Seja como for, a família tem conservado o retrato do senhor D. Miguel entre as suas relíquias, e de vez em quando (por desfastio e irresponsabilidade) limita-se a comparar o brio oratório de José Acúrcio das Neves com o repentismo de Mouzinho da Silveira, para que, na disputa, possa atribuir alguma vantagem aos seus. Trazemos nos genes, pois, a inscrição dos derrotados, o que nos ensinou os hábitos da discrição, da benevolência e da ironia. Destes valores, o velho doutor Homem, meu pai, aproveitou o último com vantagem sua e – na época – cansaço da tia Benedita, que não aprovava o método. A luta surda entre aquelas duas almas marcou a história dos Homem do último século; nenhum deles foi vencedor absoluto. A seriedade da tia Benedita, com algum ressentimento à mistura, nunca conseguiu ultrapassar em popularidade o humor e a ironia do meu pai, cujos sarcasmos, por seu lado, nunca conseguiram esconder totalmente uma certa amargura.
Tal como a personagem de 'O Leopardo', de Lampedusa, o velho doutor Homem assistiu à ruína do seu mundo sem ruir com ele. Simplesmente, enquanto a maioria dos leitores de 'O Leopardo' critica a hipocrisia do príncipe, eu vejo nela alguma virtude.

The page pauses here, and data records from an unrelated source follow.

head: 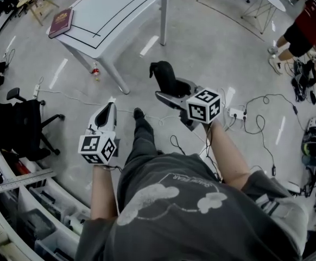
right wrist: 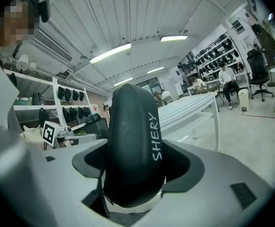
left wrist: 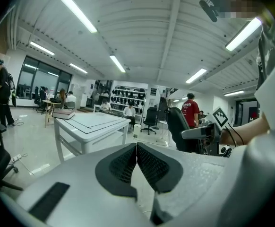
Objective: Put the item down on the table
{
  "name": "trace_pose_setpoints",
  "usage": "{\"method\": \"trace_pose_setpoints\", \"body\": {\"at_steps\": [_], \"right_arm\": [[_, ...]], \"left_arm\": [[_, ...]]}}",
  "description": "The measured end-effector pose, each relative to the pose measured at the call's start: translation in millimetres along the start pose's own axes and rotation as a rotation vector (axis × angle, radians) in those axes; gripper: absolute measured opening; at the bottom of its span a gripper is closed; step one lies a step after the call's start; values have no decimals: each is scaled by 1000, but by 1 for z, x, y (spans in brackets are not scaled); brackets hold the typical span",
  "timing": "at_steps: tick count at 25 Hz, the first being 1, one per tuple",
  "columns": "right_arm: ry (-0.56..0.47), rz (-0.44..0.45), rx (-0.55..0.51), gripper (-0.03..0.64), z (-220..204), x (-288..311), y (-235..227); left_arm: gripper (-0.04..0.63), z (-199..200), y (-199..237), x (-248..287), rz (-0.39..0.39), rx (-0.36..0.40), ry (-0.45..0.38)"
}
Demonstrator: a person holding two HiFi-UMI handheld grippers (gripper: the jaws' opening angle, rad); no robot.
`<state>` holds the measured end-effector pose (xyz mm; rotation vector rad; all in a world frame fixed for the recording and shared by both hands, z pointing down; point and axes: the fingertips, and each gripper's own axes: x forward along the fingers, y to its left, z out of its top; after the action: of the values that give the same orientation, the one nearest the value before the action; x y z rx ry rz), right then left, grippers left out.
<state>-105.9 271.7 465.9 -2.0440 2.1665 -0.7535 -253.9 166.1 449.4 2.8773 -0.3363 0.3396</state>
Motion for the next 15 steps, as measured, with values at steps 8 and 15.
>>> {"method": "trace_pose_setpoints", "body": {"at_steps": [8,15], "right_arm": [[13,-32,10,333,32,60,-67],[55,-48,9,333,91,144,-139]], "left_arm": [[5,15,59,87,-17,-20,-6],[5,58,140,183,-10,-51,-16]]}}
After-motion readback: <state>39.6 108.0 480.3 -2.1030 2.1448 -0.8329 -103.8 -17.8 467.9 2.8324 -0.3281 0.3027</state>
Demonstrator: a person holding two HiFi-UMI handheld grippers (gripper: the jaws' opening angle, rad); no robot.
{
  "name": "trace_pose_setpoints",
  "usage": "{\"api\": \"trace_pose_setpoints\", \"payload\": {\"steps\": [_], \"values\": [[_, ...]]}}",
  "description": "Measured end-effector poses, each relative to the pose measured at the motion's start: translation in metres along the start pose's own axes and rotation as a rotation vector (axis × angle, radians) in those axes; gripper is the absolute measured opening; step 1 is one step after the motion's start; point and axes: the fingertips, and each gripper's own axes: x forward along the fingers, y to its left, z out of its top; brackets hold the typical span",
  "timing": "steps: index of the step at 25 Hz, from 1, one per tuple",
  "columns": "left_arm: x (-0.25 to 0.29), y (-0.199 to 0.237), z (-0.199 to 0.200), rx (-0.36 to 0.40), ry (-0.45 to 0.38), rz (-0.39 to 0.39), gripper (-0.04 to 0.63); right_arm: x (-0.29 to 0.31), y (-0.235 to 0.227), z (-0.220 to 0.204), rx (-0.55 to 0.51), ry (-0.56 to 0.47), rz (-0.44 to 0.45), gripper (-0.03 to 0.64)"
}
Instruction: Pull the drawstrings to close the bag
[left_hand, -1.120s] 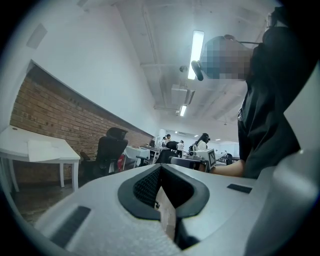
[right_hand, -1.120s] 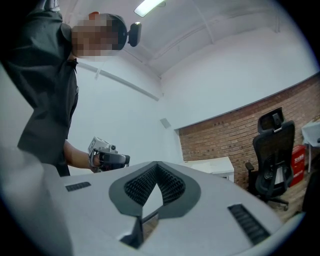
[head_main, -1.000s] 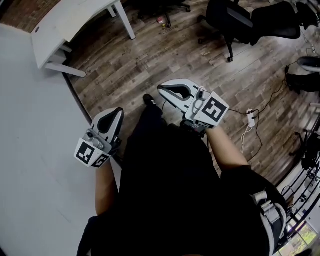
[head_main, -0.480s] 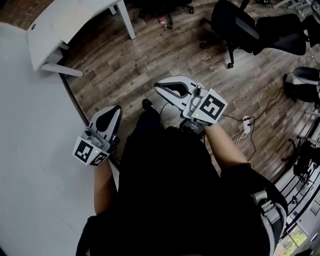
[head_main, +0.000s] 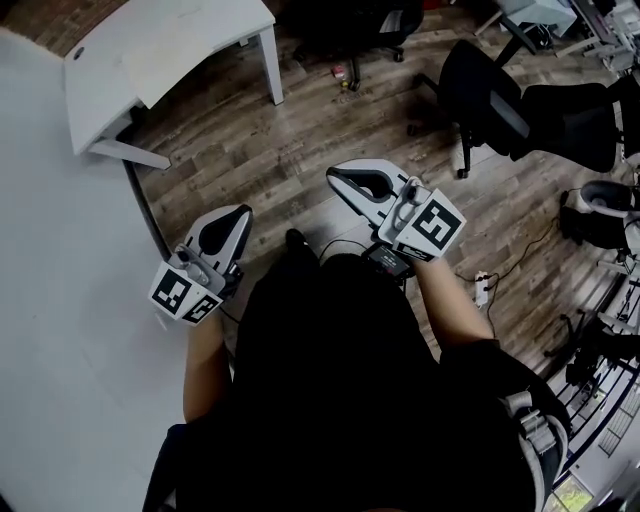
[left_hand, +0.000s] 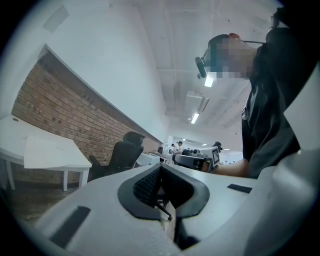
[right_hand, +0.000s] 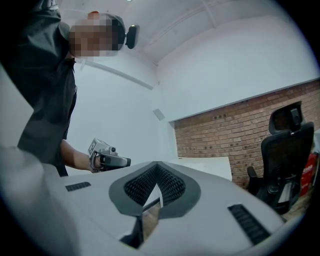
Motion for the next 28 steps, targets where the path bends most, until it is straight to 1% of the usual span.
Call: {"api": "trace_pose_setpoints", "payload": {"steps": [6, 10, 14, 18, 28], "values": [[0.004, 0.034, 0.011, 0.005, -0.027, 0.046, 0.017, 0.026, -0.022, 0.003, -0.002, 0.003, 0.034, 0.006], [0.013, 0.049, 0.012, 0.002, -0.028, 0.077, 0.017, 0.041, -0.04, 0.002, 0.005, -0.002, 0.068, 0.006], [0.032, 0.067, 0.02, 0.014, -0.041, 0.117, 0.017, 0.055, -0.071, -0.002, 0.02, -0.008, 0.108, 0.006], [0.053, 0.091, 0.029, 0.017, -0.048, 0.18, 0.017, 0.075, -0.105, 0.006, 0.021, -0.022, 0.177, 0.006], [0.105, 0.137, 0.06, 0.047, -0.109, 0.316, 0.017, 0.114, -0.185, 0.032, -0.006, -0.037, 0.338, 0.006]]}}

Tentei explicar esta ideia tortuosa à minha sobrinha Maria Luísa. Com a idade, as "novas gerações" vão ficando mais interessantes, livrando-se das enfermidades da juventude. 'O Leopardo' foi uma das suas leituras e, para ela, o príncipe – representando "o velho mundo" – assemelhava-se um tanto aos heróis da máfia que apareceram no cinema como figuras românticas que afrontam o trono, o altar e os seus exércitos, como se fossem herdeiros do Robin dos Bosques. Educada pela história oficial, que trata os derrotados com dureza e obstinação, a minha sobrinha resiste ainda à ideia de que o mundo não está dividido em heróis e facínoras. O século XIX é para ela uma incógnita maior do que a revolução de 1974. O velho doutor Homem, meu pai, é para ela uma lembrança vaga a que o tempo e a idade emprestam agora mais graça e fascínio. Entrando na biblioteca, observando as lombadas dos livros, imagino que se interrogue como pôde aquele homem culto, irónico, céptico e mordaz (de que ela conheceu vagamente a figura) ser um herdeiro da velha ordem e não um revolucionário que combatesse as classes médias, a família e as instituições.
Primeiro, respondo que as coisas são como são, o que não a satisfaz. Depois, lembro-lhe de que Rousseau, que é considerado um grande pedagogo e um pensador revolucionário, abandonou os seus filhos e maltratava a sua pobre mulher. É um argumento descabido, mas diz muito sobre como as coisas são como são.